About five years ago, Yiran Fan asked three of his fellow University of Chicago students to stand in a perfect isosceles triangle. They were in the middle of a drama rehearsal—and this shape, Fan said, would better evoke the tension of the characters.
This memory was one of many shared during a Jan. 14 candlelight vigil on campus held in honor of Fan, who died in a Jan. 9 shooting. Just 30 years old, Fan was remembered as an exceptional student and collaborator—one whose skills and knowledge were sought after, even as a fourth-year Ph.D. student who had yet to propose his dissertation.
But he was also so much more.
“Yiran had a romantic heart as well as a logical brain,” said Katie Tian, MBA’20, a former president of the Windmill Chinese Drama Club at UChicago. “He liked to express artistic presentation in mathematical terms.”

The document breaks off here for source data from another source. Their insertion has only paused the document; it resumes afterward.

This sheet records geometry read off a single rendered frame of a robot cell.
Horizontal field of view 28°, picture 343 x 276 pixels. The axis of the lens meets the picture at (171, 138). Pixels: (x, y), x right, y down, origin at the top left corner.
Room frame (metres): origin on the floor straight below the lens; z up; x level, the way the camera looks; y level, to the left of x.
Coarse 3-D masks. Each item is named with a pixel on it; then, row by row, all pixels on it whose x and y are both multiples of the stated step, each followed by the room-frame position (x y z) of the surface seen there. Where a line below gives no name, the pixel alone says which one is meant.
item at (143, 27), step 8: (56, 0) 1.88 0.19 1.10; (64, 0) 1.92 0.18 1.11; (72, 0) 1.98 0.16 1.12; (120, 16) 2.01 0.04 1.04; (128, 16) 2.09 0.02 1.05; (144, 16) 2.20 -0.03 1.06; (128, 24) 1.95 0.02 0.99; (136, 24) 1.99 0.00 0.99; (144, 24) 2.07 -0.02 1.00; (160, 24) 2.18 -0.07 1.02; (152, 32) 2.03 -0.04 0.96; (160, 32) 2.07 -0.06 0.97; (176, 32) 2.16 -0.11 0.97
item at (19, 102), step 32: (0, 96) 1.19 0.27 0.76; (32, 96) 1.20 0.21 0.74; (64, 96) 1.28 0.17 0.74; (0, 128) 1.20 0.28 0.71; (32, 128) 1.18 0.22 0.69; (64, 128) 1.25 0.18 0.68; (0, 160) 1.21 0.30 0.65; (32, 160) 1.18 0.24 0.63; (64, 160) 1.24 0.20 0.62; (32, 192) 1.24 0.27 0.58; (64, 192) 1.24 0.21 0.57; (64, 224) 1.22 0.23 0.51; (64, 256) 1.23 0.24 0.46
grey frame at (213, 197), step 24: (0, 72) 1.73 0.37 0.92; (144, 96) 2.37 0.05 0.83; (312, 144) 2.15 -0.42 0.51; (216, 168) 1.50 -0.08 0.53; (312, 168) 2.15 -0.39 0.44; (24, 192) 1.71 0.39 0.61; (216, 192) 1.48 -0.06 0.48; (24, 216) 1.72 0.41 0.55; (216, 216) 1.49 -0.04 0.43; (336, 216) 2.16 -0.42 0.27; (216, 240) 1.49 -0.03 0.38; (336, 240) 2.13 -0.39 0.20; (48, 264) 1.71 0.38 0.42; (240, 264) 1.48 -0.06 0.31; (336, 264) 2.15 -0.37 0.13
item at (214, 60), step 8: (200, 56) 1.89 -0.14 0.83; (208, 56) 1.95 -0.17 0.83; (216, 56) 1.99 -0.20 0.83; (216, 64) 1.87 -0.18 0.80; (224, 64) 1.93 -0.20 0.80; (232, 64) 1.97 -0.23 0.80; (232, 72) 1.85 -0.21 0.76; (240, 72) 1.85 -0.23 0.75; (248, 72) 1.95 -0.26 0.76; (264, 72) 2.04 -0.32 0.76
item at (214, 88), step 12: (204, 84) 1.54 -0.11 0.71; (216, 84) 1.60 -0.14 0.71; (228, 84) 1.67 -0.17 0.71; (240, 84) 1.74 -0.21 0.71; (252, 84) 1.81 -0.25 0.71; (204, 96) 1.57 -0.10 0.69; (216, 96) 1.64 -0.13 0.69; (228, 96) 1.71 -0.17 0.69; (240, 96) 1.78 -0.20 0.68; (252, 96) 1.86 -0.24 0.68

Fan, SM’15, came from China to the University in 2014 to study financial mathematics. He later enrolled in a joint program of the Booth School of Business and the Kenneth C. Griffin Department of Economics, but his interests also extended far beyond his academic studies.
In the first email he ever sent to his drama club, Fan illustrated his deep knowledge of existentialism and the philosopher Jean-Paul Sartre. To his actors and fellow students, he was also a capable and patient director—albeit one who, Tian said, “was always too nice to criticize anyone.”